A que não é

Escolho me embebedar e escrever. Sozinha. Eu, a garrafa e a folha digital. Descarto as coisas de fazer gente feliz: o amor, os filhos, a realização profissional. Descarto. Abraço minha sina só. Escrever. Pensando bem eu deveria estar fazendo algo mais normal para uma mulher da minha idade. Não faço. Não penso. Não busco o que não tem de haver. Encho a taça e brindo comigo ao silêncio desta casa vazia. Brindo à minha coragem na solidão desta noite. Não espero. Não almejo. Encaixo a taça de vinho entre os lábios pacificados e engulo meu presente. A casa se esforça num silêncio fundo. Só o som dos meus dedos no teclado denuncia alguma vida a se cumprir. Sorvo outro gole.
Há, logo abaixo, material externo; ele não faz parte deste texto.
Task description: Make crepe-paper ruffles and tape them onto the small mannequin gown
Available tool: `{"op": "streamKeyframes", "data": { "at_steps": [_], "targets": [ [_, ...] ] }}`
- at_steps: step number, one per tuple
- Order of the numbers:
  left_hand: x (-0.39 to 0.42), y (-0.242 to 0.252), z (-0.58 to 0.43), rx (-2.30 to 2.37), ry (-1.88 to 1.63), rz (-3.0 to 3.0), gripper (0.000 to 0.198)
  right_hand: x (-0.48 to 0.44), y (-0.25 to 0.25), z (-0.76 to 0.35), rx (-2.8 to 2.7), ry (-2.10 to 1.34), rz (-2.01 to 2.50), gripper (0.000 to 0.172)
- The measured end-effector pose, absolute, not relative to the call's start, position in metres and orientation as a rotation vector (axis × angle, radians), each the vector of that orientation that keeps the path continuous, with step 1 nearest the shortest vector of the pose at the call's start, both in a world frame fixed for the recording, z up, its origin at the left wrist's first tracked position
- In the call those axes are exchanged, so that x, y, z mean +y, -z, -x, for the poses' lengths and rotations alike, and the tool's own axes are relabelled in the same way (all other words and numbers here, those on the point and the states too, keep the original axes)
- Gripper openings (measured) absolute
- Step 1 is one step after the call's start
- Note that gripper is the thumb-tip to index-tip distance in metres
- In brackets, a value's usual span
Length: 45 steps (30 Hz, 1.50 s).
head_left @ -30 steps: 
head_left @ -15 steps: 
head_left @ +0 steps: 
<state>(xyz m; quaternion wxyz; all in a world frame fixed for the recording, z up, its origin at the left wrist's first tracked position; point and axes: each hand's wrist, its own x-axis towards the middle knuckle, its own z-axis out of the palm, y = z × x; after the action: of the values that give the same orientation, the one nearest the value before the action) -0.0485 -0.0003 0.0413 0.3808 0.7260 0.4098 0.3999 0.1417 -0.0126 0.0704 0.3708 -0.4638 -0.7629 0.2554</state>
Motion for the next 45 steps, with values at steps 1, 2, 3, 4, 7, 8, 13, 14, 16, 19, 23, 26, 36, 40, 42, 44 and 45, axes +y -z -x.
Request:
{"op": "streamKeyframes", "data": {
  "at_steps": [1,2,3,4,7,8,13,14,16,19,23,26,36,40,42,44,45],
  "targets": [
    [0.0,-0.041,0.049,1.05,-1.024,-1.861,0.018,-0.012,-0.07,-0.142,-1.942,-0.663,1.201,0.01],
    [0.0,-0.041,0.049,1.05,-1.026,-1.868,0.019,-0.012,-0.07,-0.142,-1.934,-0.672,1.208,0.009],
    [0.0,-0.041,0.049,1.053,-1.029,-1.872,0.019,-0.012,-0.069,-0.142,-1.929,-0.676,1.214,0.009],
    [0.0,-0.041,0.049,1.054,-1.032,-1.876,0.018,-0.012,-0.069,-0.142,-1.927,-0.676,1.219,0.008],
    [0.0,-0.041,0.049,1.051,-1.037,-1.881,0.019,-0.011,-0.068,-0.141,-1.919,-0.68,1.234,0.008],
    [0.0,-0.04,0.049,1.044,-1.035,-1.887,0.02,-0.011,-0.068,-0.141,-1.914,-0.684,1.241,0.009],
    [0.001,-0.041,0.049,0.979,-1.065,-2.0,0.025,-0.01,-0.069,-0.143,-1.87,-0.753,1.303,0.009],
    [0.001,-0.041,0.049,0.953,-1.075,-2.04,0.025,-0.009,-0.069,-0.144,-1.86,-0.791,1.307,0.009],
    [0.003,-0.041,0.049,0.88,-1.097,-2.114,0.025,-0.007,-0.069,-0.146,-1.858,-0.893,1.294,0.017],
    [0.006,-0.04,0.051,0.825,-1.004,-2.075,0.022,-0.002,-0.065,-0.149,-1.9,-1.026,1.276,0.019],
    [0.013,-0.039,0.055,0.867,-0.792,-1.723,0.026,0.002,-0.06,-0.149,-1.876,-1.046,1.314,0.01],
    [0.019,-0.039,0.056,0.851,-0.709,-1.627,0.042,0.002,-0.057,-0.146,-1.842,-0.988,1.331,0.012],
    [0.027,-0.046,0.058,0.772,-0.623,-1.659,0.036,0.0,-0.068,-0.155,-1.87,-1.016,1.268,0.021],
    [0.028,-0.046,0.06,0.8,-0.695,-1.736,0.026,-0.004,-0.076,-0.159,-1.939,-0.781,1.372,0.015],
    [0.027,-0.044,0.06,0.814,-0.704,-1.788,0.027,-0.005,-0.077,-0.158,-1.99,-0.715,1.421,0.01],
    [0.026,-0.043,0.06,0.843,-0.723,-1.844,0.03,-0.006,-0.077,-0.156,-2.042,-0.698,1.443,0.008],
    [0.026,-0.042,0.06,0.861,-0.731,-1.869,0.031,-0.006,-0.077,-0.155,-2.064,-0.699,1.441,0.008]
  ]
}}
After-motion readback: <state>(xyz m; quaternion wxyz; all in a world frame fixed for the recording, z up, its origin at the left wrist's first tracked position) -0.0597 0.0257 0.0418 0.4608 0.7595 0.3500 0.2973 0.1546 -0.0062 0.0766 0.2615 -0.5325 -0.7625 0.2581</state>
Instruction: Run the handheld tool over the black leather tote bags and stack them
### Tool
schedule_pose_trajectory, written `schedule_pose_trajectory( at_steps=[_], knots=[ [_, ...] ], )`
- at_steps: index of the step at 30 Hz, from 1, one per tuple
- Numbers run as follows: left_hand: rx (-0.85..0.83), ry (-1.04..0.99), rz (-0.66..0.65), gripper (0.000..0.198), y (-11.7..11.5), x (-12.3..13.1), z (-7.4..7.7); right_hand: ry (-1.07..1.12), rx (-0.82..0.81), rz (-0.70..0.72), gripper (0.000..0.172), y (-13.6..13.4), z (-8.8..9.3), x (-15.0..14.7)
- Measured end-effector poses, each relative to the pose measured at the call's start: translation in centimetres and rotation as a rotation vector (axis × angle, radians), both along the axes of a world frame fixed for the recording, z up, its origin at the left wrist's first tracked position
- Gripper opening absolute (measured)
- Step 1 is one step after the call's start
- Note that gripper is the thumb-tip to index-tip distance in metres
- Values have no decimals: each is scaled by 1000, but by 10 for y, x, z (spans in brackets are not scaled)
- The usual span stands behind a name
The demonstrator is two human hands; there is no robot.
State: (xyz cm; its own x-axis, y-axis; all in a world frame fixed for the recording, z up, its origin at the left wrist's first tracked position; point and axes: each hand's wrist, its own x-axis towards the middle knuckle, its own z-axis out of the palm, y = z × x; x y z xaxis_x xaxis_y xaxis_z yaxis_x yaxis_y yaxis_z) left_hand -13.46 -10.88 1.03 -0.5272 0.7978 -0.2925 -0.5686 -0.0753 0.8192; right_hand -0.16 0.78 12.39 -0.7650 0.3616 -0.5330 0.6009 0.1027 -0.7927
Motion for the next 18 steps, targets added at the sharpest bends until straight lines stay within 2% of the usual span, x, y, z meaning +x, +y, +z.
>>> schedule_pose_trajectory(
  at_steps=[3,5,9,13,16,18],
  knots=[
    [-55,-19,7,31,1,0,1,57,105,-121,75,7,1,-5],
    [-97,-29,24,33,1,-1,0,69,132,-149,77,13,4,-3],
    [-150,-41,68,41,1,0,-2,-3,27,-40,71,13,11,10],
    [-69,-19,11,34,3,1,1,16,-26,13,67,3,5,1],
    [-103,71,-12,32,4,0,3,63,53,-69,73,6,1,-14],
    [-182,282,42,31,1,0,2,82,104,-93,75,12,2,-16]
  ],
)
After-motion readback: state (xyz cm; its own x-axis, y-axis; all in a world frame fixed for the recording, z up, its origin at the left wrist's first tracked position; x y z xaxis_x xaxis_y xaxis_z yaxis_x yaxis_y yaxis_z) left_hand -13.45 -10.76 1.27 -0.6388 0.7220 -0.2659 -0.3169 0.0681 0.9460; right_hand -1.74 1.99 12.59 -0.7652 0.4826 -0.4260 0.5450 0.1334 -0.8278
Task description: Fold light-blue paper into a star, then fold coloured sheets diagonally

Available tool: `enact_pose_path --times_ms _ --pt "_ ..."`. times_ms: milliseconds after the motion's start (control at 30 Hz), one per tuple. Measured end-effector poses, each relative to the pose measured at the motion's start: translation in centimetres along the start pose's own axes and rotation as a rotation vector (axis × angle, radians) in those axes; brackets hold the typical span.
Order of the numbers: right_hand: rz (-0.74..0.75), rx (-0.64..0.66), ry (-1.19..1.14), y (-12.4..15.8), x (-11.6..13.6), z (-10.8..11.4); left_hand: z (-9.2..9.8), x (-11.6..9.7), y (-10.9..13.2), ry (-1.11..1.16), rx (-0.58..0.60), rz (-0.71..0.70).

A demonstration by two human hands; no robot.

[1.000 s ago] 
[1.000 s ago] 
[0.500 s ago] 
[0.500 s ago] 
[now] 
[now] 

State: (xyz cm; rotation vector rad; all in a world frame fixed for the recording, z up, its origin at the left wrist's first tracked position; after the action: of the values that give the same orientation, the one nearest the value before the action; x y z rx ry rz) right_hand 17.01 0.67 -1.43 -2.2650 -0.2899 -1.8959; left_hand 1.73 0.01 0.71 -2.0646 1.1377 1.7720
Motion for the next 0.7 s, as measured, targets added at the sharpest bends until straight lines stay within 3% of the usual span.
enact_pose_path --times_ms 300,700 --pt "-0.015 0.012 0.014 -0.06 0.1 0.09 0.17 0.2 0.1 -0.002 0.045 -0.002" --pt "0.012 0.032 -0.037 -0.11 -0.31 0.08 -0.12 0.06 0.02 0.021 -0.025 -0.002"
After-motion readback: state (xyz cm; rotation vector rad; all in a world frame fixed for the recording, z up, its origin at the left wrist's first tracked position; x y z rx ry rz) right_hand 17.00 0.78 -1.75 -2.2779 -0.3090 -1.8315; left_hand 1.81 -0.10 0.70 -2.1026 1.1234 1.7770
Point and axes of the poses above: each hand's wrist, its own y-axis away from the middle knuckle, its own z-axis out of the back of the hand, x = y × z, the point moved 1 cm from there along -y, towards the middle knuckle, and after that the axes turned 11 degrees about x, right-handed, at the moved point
A embriaguez me salva de um mundo assustadoramente desinteressante. Me instalo uns metros acima da lucidez. E entendo que, de verdade, não quero mais nada. Me perdoem os que planejam, os que almejam, os que anseiam... Eu não quero mais nada. Brinco de estar quando nem existo. Brinco de coisas de fazer gente feliz e invento projetos. Mas amo mesmo profundamente esse nada cheio de palavras inúteis. Palavras para esquecer. Palavras desnecessárias brotando da mente alcoolizada. Aqui está, em verdade, meu amor pela vida. Seja do que for que você me chame, amiga, amante, namorada, mãe, consultora, artista, saiba que apenas se engana.  Eu sou uma mentira ambulante. Uma mentira explícita, feroz, encarnada. De fato, quando a taça se esvazia, eu sou só um cabelo teimoso de Deus que se espeta. Um incômodo. Eu sou o silêncio da casa. Eu sou imensamente desnecessária. Aquela que não é nem será.